Masimo is no stranger to TNI. In August of 2019, the company disclosed an investment in TNI that included an exclusive option to buy.
“We have been closely monitoring TNI since Masimo made its investment last summer and are thrilled to see the tremendous progress they have made in such a short time,” Joe Kiani, Founder, Chairman, and CEO of Masimo said in a release. “Due to COVID-19, there has been an increasing demand for TNI’s softFlow technology. We decided to exercise our option to acquire the company well before the option expired to allow Masimo to scale manufacturing. We believe this technology will provide clinicians with important additional tools to address the growing number of people affected by pulmonary diseases and respiratory-related illnesses, including those suffering from COVID-19. This acquisition illustrates our commitment to improving patient outcomes and reducing the cost of care.”

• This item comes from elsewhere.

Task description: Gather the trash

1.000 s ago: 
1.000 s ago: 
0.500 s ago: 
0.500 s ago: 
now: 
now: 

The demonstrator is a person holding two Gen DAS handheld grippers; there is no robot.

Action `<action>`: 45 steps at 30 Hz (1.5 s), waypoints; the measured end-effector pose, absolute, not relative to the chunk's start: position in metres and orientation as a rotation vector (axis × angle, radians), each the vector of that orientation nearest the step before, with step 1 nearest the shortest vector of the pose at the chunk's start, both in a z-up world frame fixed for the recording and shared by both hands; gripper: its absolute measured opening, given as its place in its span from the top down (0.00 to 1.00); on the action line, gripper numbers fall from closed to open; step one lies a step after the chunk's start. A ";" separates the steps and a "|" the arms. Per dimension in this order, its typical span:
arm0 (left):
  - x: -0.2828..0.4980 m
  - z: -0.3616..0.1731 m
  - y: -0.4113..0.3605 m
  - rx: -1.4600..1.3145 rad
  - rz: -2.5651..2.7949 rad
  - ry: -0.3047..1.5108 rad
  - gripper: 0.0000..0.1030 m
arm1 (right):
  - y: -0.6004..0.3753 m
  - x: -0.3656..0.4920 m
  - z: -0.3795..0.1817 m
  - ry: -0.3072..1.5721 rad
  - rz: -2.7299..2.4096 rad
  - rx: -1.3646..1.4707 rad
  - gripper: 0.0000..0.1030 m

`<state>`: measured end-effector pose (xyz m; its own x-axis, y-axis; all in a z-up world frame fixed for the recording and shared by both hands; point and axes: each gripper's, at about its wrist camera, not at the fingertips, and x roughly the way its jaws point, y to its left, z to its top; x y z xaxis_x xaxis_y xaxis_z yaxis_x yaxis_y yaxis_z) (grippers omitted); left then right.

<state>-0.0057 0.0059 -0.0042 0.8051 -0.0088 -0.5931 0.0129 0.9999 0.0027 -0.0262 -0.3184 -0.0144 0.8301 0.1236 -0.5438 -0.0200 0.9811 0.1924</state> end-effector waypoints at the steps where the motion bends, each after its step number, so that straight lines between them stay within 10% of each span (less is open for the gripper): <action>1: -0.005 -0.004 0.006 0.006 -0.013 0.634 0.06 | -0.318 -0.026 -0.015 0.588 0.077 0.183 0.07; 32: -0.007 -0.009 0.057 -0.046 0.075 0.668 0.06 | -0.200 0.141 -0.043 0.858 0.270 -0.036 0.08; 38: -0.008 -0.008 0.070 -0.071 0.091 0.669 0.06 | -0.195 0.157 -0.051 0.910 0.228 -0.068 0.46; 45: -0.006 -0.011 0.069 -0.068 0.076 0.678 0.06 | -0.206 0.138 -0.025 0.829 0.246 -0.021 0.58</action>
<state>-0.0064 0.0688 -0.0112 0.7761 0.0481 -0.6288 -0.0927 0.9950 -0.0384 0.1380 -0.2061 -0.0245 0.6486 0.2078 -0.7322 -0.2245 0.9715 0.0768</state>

Needham analyst Mike Matson praised the acquisition and noted it was one of several measures that could help Masimo weather the COVID-19 storm.
"Masimo has taken steps to help its customers during the pandemic including: acquiring TNI Medical (which offers a ventilation technology), offering its SafetyNet for remote monitoring of COVID-19 patients, and offering free licenses and discounted sensors for its rainbow monitoring parameters," Matson wrote in research notes. "At this point, we expect the COVID-19 pandemic to have a positive impact on Masimo's results but even if it's revenue and earning per share are hurt, we expect the impact to be much smaller than most of the other companies in our universe and we reiterate our Buy rating."